__Exercise directions__.
Which lines to output? The line containing "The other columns" and every line after it in the data below, each copied exactly.
::: Information :::
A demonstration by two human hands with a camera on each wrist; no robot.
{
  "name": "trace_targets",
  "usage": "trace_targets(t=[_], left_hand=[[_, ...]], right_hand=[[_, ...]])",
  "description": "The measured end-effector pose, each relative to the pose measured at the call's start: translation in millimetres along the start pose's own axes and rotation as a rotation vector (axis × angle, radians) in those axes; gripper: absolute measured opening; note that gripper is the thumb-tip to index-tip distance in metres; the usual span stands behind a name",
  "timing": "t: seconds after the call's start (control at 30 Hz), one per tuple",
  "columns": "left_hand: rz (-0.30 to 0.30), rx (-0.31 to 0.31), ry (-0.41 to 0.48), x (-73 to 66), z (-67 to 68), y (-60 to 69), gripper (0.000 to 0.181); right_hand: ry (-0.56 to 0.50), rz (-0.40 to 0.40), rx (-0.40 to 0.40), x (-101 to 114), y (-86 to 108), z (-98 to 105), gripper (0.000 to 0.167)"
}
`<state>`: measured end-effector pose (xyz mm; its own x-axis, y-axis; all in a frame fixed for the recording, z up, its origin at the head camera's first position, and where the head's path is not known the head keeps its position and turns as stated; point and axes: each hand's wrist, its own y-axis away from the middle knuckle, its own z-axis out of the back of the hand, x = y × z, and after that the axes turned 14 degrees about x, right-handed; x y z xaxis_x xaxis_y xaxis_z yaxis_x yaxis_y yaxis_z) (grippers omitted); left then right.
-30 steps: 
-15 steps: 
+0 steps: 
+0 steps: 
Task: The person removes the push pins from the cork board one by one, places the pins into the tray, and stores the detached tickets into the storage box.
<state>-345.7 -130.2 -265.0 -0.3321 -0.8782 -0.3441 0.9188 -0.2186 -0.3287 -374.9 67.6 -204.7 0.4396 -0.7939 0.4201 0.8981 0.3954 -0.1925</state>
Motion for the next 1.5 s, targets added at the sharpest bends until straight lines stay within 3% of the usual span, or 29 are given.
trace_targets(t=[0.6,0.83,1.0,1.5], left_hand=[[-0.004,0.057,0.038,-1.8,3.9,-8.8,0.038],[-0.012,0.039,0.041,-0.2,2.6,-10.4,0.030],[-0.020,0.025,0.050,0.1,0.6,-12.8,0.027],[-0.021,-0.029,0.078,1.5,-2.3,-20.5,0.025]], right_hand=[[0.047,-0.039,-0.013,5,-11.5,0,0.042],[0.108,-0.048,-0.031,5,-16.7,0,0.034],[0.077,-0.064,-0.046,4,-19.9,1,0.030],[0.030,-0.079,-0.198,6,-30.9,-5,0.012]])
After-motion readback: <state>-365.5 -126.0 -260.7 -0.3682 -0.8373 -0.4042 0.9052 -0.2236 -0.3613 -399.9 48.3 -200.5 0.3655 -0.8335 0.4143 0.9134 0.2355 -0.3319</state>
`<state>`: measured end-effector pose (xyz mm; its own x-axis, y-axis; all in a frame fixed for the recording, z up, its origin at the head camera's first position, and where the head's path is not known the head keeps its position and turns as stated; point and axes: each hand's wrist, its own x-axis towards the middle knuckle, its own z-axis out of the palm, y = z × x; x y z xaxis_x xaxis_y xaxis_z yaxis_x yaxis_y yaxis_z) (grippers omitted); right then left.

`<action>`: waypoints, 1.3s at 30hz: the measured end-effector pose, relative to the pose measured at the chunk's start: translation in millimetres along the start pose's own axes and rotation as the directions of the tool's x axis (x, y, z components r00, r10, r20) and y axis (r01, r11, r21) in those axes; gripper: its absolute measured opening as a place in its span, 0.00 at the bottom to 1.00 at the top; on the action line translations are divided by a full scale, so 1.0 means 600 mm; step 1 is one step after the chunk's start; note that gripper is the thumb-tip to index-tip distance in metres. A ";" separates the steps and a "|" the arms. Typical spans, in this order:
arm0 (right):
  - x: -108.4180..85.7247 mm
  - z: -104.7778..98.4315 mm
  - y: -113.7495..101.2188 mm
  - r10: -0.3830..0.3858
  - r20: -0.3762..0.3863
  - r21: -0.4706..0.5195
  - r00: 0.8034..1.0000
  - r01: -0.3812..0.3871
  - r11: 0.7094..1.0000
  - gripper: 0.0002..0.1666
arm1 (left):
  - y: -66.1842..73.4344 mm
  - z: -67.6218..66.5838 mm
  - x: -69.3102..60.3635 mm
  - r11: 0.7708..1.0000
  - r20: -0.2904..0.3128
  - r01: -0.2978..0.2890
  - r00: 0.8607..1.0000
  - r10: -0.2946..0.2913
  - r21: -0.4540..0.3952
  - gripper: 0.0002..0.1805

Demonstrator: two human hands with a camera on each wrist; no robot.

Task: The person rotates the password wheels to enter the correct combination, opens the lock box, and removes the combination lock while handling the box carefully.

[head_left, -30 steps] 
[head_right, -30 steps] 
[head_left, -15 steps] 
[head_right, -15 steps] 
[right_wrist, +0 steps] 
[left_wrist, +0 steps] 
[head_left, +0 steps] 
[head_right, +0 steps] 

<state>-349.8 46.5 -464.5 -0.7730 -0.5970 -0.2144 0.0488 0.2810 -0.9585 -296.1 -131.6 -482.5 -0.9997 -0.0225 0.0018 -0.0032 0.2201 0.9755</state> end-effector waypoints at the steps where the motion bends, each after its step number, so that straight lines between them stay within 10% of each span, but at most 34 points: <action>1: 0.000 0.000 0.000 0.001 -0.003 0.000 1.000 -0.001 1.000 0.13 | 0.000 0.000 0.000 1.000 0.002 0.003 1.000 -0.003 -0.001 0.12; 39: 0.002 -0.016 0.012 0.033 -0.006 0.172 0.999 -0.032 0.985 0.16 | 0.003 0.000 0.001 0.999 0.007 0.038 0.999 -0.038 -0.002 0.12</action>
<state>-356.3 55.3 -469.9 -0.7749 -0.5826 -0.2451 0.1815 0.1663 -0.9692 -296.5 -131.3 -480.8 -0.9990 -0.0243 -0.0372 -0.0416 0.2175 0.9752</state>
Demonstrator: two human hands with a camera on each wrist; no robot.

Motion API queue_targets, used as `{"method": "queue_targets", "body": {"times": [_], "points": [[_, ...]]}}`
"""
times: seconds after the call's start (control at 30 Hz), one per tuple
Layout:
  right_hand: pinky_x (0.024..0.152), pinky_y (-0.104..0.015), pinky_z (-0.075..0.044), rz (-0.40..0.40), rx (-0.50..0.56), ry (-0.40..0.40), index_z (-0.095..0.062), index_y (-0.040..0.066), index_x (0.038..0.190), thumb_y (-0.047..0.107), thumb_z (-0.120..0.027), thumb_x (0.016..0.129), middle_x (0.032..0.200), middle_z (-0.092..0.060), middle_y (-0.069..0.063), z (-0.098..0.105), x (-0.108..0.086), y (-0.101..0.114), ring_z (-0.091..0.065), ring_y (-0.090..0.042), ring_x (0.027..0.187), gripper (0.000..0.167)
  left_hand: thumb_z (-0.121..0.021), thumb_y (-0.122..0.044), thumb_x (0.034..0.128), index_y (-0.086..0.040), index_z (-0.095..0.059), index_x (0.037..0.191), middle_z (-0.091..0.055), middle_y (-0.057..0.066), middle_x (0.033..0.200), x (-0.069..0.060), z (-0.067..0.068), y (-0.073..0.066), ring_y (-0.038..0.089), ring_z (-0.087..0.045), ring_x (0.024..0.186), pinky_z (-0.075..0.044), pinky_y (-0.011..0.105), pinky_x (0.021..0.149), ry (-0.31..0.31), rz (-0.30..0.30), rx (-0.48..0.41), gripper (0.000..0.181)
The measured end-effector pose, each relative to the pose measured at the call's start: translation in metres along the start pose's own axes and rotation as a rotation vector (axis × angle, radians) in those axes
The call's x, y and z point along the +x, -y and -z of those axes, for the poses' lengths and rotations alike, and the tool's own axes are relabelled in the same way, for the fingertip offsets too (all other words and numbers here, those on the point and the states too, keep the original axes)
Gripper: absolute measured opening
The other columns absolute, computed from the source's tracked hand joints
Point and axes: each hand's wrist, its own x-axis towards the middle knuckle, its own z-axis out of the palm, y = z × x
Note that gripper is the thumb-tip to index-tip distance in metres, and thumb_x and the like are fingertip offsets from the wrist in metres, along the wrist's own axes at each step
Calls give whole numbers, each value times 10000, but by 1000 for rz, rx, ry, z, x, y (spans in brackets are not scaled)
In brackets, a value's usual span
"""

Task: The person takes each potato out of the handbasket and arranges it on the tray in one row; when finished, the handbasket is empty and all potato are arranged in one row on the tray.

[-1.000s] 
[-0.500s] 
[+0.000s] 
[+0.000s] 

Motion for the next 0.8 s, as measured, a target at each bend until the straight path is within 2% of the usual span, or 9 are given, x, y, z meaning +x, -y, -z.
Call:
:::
__Response below__.
The other columns absolute, computed from the source's tracked hand joints
Point and axes: each hand's wrist, its own x-axis towards the middle knuckle, its own z-axis out of the palm, y = z × x
Note that gripper is the thumb-tip to index-tip distance in metres, and thumb_x and the like are fingertip offsets from the wrist in metres, along the wrist's own axes at each step
Calls give whole numbers, each value times 10000, but by 1000 for rz, rx, ry, z, x, y (spans in brackets are not scaled)
In brackets, a value's usual span
"""

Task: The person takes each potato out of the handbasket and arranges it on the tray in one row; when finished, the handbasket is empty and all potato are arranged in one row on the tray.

[-1.000s] 
[-0.500s] 
[+0.000s] 
[+0.000s] 

Motion for the next 0.8 s, as measured, a target at each bend until the straight path is within 2% of the usual span, or 9 are given, x, y, z meaning +x, -y, -z.
Call:

With this, the output is complete.